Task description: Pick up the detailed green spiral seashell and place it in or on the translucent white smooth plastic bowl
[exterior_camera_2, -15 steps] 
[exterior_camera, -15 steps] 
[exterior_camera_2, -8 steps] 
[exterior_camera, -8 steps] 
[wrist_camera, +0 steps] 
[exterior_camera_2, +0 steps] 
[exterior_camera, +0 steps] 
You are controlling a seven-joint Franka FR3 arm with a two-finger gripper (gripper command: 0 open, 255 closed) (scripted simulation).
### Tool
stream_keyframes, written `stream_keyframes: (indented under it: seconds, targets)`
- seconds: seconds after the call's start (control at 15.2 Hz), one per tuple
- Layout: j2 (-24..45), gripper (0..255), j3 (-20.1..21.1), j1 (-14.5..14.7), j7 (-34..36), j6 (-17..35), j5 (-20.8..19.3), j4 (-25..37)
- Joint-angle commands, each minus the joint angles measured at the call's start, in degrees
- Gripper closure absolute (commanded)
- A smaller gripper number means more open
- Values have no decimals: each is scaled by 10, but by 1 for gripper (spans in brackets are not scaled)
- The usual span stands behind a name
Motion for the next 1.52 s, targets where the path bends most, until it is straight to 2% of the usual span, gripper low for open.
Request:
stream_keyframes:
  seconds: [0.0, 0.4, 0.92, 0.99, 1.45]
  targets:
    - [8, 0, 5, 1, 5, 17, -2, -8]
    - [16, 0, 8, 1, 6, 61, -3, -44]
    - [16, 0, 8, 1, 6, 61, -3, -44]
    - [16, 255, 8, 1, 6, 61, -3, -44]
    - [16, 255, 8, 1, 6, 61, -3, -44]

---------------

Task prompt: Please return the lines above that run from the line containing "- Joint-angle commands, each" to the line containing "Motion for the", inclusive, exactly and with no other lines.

Answer to this task:
- Joint-angle commands, each minus the joint angles measured at the call's start, in degrees
- Gripper closure absolute (commanded)
- A smaller gripper number means more open
- Values have no decimals: each is scaled by 10, but by 1 for gripper (spans in brackets are not scaled)
- The usual span stands behind a name
Motion for the next 1.52 s, targets where the path bends most, until it is straight to 2% of the usual span, gripper low for open.

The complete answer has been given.